Even by the Tour de France Femmes in July, she was still quite literally feeling the strain.

She got to the end of the race, but the team then let her go back to California and do more physical therapy on her neck. After more than six weeks away from racing, she feels like her health is moving in the right direction.

"I definitely would like to say I'm there, I'm very close. It has been a long season and a mentally tough season going through all of that, despite all of the support I've had," she told VeloNews. "It's hard not to be able to ride how you're used to riding. I believe I'm over the hump, but I'll wait to see. I've had good blocks of training coming into this, but I definitely haven't gone through the foundations that I have done in a typical year. The nice thing is that I have some fitness and I feel much more healthy."
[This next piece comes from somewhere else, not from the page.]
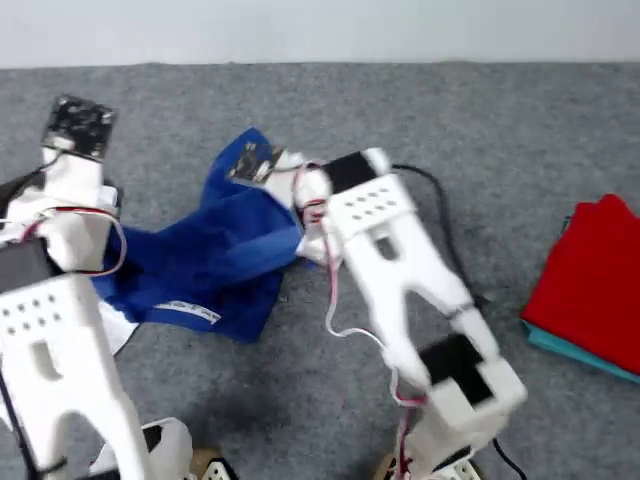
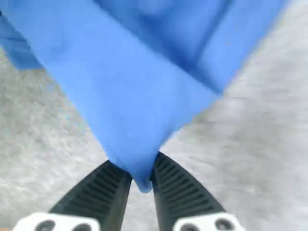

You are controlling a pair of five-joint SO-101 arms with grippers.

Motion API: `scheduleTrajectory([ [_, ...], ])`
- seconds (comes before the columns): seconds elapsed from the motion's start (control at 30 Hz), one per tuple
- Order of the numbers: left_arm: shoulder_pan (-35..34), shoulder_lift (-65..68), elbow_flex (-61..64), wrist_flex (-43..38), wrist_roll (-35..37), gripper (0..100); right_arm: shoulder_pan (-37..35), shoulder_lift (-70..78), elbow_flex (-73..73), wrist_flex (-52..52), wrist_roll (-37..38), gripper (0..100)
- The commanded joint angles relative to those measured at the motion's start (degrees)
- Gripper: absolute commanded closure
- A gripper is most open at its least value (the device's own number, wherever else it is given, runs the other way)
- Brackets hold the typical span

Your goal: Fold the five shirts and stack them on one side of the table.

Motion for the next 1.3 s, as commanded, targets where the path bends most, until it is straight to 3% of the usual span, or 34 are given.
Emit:
scheduleTrajectory([
  [0.0,4.6,-8.6,-3.2,-6.9,-0.1,99,4.2,-12.9,-6.2,0.3,4.9,98.8],
  [0.23,5.0,-18.4,-4.0,-23.8,0.0,99,13.8,-20.2,-22.4,-3.1,13.0,98.8],
  [0.6,5.1,-19.9,-18.5,-26.1,-1.1,99,22.8,-23.4,-46.0,-5.3,15.2,98.8],
  [0.83,5.1,-20.3,-29.5,-17.9,-5.5,99,26.2,-30.3,-48.4,-4.2,15.3,98.8],
  [1.1,5.1,-20.3,-43.2,-9.5,-5.5,99,26.2,-40.4,-48.4,7.8,21.8,98.8],
  [1.27,5.3,-19.7,-42.2,-3.6,-5.8,99,26.2,-41.2,-44.6,15.8,23.2,98.8],
])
Thomas will be representing the U.S. for the fourth time in the TT discipline, along with Kristen Faulkner, who is doing it for the first time. Between them, they have a strong chance of getting Team USA onto the podium.

However, Thomas is not thinking too hard about where she might finish, it's all about leaving it all out on the road.

"The way that keeps me motivated and focused and not freaking out about everything is measuring myself against myself. So, I want to have the same kind of time trial I had a nationals," she said. "I had a good pacing strategy and I executed that strategy well that day, I had done my homework on the course, all these things that I wanted to do. The parts that I can control, I want them to go well as they should go."

Sunday's time trial sees the riders tackle a 32.4km course, which takes place over two laps of a technical circuit around Wollongong. As with most city center circuits, there are plenty of twisting sections to deal with.

"There's a lot of corners. The nice thing is, I was actually more intimidated by it before coming here and looking at it on VeloViewer. Coming here, it's still tricky, especially the first part of the course, but it's less tricky than I thought it was going to be," she said.

"A lot of the corners are pretty open corners but it's still a long course. It's not an overly fast course. It's about how are you going to do this for almost longer than you ever do a time trial. Finding that balance is tricky and if you mess it up then there goes your shot at a good result."